I would have liked to watch the whole thing, but it was frickin’ freezing outside.

I don’t know if anyone else caught this, but one of the cable channels here (I think it was WE) was showing *The Seventh Sign * during the eclipse…a movie about the coming of the apocalypse, in which one of the signs is the moon turning blood red.

I had a front-row seat, and I was so happy all evening, I was jumping up and down inside my head. I love that sort of thing, and it’s made even more delicious by the fact that the moon here in Decatur really IS brighter than it used to be. The conspiracy theorists keep saying suspiciously, "Do you notice, the moon is brighter? That’s because it’s getting closer! :eek: "

The moon, when I was a girl growing up in Chicago in the 60s, was always a tarnished silver blob, even at full moon, and frankly it wasn’t very bright. I was always puzzled at the way characters in books would say things like, “Well, it’s a full moon, so we’ll have plenty of light for our smuggling trip”, because the full moon of my acquaintance gave about as much useful light as a 7 watt nightlight.

So fast forward to the mid-90s, in Decatur, when 30 years after the passage of the Clean Air Act, Decatur Memorial Hospital, a few blocks away from where I live, tore down its antiquated coal-fired generating plant and put in a parking lot.

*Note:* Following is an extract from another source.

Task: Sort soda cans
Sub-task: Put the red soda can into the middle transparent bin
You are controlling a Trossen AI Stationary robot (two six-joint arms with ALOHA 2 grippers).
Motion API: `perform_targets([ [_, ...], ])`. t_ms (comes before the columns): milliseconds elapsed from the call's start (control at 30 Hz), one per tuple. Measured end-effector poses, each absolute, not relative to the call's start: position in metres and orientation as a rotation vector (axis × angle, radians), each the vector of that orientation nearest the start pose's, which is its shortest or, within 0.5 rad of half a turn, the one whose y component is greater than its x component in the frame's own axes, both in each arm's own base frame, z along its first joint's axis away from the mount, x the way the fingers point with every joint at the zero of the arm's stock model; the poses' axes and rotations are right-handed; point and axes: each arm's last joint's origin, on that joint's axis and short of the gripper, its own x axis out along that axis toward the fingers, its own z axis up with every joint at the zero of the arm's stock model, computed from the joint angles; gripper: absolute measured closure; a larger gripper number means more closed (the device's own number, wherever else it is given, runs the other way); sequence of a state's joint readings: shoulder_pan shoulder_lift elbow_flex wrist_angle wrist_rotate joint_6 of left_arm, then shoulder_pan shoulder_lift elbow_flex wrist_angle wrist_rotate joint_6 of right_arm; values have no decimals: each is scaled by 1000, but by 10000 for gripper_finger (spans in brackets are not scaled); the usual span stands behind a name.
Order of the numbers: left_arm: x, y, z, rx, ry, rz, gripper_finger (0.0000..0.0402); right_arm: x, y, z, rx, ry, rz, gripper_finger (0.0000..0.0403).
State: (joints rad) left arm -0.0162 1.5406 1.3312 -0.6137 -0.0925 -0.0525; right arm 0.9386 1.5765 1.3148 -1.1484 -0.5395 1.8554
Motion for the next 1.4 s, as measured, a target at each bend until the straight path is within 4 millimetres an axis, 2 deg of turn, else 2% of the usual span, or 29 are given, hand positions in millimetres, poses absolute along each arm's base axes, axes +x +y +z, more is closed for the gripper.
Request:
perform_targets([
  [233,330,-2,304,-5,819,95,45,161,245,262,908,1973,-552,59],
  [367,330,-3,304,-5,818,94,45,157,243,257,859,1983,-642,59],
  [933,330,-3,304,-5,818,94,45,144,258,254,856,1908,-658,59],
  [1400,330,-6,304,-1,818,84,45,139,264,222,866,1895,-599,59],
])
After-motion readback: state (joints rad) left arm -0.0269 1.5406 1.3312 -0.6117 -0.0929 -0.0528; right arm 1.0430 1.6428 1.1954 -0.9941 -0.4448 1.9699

Suddenly all that pollution over the entire city was gone, and the moon really WAS brighter, so bright that it hurt your eyes to look at it on clear winter nights.

So I had a front-row seat last night as a painfully bright winter moon turned red as blood! :eek:

…Well, okay, it wasn’t scarlet or crimson, but it was definitely the orangeish-brown of dried blood. I can see how primitive cultures would freak, seeing that happen to the moon.

The eclipse started just about the time choir practice was getting out, and as I went to my car, I looked up, and there was just a fingernail sliver missing from the moon. W00t! I went back inside and was, like, “Hey, y’all, there’s an ECLIPSE starting outside!” and they were all polite, like, “oh, that’s nice” and they went back to talking about Marilyn’s sister who was in the hospital. Well, pooh to them, if they’d rather talk about female troubles than go outside and look at an ECLIPSE!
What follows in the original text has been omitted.